Escape from the former East Germany by hot air balloon
It is now many years since we left East Germany in our homemade hot air balloon. Much has changed since then and East Germany has ceased to exist.
However, many things from this period seem to have been forgotten in the meantime and there are many young people who are either not familiar with this period or are simply too young to remember it.
I have therefore decided to tell the story of our escape on this website.
Some will now ask the question “why am I doing this now, after such a long time?”. I can answer this question readily: in the last few years I have read much about our escape and seen it reported extensively on television and through the radio. It was recently the 40th anniversary of our escape and the Berlin Wall fell 30 years ago.
A primary reason for the inaccuracies is that my family and I have very seldom appeared in the media since our escape. Due to our very rough landing I had sustained a tear to my right calf muscle and was admitted to hospital on the afternoon after the escape. I spent an entire week there and much happened during this time of which I was not aware. I was also unable to influence the events that immediately followed. The rest of that year was very turbulent and passed quickly and we decided in January 1980 to resume a normal, unassuming life. Fortunately we were both able to secure jobs and for a few years we had all but disappeared from public view.
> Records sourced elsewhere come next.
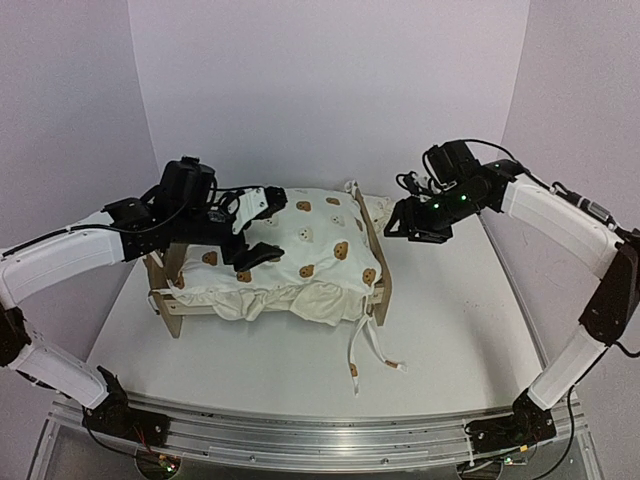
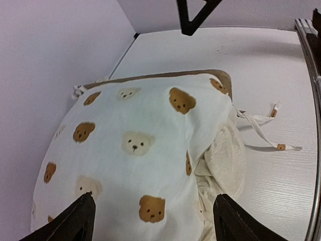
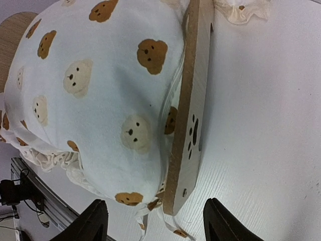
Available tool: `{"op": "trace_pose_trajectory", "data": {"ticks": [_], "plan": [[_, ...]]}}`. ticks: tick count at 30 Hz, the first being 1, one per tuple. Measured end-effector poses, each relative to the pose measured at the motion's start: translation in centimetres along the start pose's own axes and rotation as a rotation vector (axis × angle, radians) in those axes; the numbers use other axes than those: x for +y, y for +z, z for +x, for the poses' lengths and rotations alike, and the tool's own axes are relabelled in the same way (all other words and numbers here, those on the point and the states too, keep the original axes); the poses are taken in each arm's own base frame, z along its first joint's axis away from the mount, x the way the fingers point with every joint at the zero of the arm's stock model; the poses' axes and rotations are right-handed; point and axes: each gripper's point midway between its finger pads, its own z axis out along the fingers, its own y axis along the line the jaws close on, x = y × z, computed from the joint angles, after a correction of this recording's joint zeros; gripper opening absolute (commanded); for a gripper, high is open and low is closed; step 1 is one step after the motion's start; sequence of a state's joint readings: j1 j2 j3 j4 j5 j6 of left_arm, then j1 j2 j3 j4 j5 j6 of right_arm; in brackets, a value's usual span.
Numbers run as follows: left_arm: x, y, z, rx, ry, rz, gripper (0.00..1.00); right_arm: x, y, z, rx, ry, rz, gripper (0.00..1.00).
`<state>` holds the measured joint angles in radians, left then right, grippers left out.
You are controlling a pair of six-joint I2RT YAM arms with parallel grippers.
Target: Set up the pet bed
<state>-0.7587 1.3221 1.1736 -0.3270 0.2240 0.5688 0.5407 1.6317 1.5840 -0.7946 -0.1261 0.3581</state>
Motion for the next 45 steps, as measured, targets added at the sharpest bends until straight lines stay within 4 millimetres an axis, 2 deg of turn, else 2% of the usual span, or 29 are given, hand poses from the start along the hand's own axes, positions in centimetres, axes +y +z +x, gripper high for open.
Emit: {"op": "trace_pose_trajectory", "data": {"ticks": [6, 11, 13, 17, 22, 24, 25, 26, 29, 30, 31, 34, 39, 41, 42, 43, 45], "plan": [[4.3, -3.5, 3.8, 0.051, -0.197, -0.171, 0.80, 1.3, 1.5, -0.8, -0.031, -0.050, 0.044, 0.62], [6.2, -6.1, 9.4, 0.128, -0.340, -0.305, 0.76, 2.0, 3.2, -0.4, 0.000, -0.034, 0.022, 0.56], [6.1, -6.6, 11.7, 0.181, -0.385, -0.329, 0.75, 2.2, 4.4, 0.2, 0.032, -0.019, 0.007, 0.56], [4.5, -6.4, 14.2, 0.240, -0.422, -0.308, 0.75, 2.7, 6.7, 1.7, 0.087, -0.008, 0.010, 0.56], [2.7, -6.5, 16.5, 0.285, -0.429, -0.294, 0.76, 4.0, 8.7, 3.6, 0.129, -0.023, 0.025, 0.55], [2.2, -6.5, 17.4, 0.304, -0.422, -0.293, 0.75, 3.9, 9.7, 4.2, 0.144, -0.029, 0.046, 0.46], [2.0, -6.4, 17.8, 0.314, -0.416, -0.290, 0.68, 3.7, 10.2, 4.5, 0.151, -0.031, 0.059, 0.39], [1.8, -6.4, 18.1, 0.321, -0.411, -0.285, 0.56, 3.5, 10.7, 4.6, 0.155, -0.035, 0.074, 0.32], [1.3, -6.2, 18.5, 0.333, -0.395, -0.269, 0.17, 2.4, 11.8, 4.8, 0.160, -0.042, 0.124, 0.12], [1.3, -6.2, 18.5, 0.333, -0.389, -0.267, 0.07, 2.2, 12.0, 4.6, 0.153, -0.042, 0.137, 0.08], [1.3, -6.2, 18.5, 0.333, -0.384, -0.264, 0.01, 2.0, 12.1, 4.3, 0.146, -0.042, 0.148, 0.05], [1.3, -6.3, 17.8, 0.321, -0.371, -0.245, 0.00, 2.0, 12.0, 3.0, 0.114, -0.049, 0.163, 0.00], [1.1, -6.3, 15.0, 0.240, -0.373, -0.177, 0.00, 1.2, 11.7, 0.4, 0.066, -0.050, 0.175, 0.01], [0.7, -6.3, 14.3, 0.212, -0.385, -0.147, 0.00, 0.9, 11.6, -0.3, 0.060, -0.051, 0.177, 0.07], [0.5, -6.3, 14.1, 0.206, -0.392, -0.134, 0.01, 0.7, 11.6, -0.5, 0.059, -0.051, 0.177, 0.13], [0.3, -6.3, 14.0, 0.202, -0.397, -0.124, 0.03, 0.6, 11.5, -0.7, 0.058, -0.052, 0.175, 0.20], [0.3, -6.3, 13.7, 0.197, -0.402, -0.113, 0.16, 0.5, 11.3, -0.9, 0.059, -0.056, 0.173, 0.33]]}}
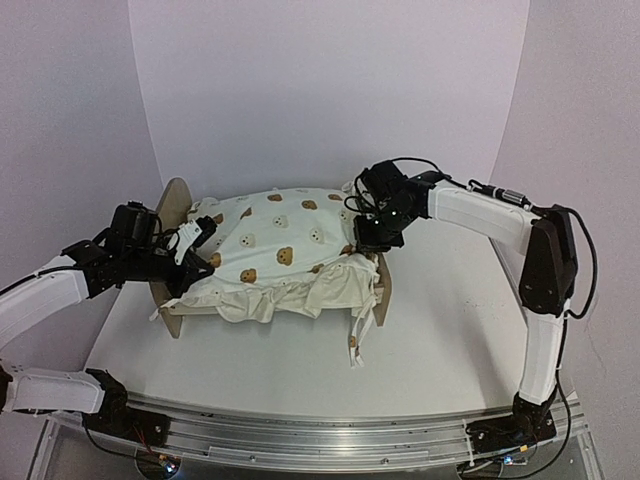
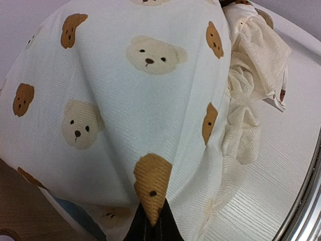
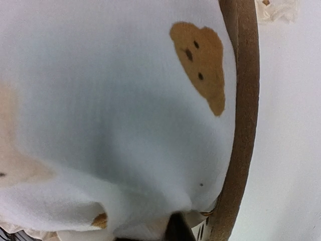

After the fall of the Berlin Wall I understandably followed the changes in the East as well as the West with keen interest. After several years of attempts in our country to brush the issue of East Germany aside and to forget about it, I get the impression that there is a renewed interest in the GDR era.
Irrespective of whether one lived through this period or not, we should not allow it to fade into obscurity because these 40 years represent both a significant part of our own past and also the history of Germany.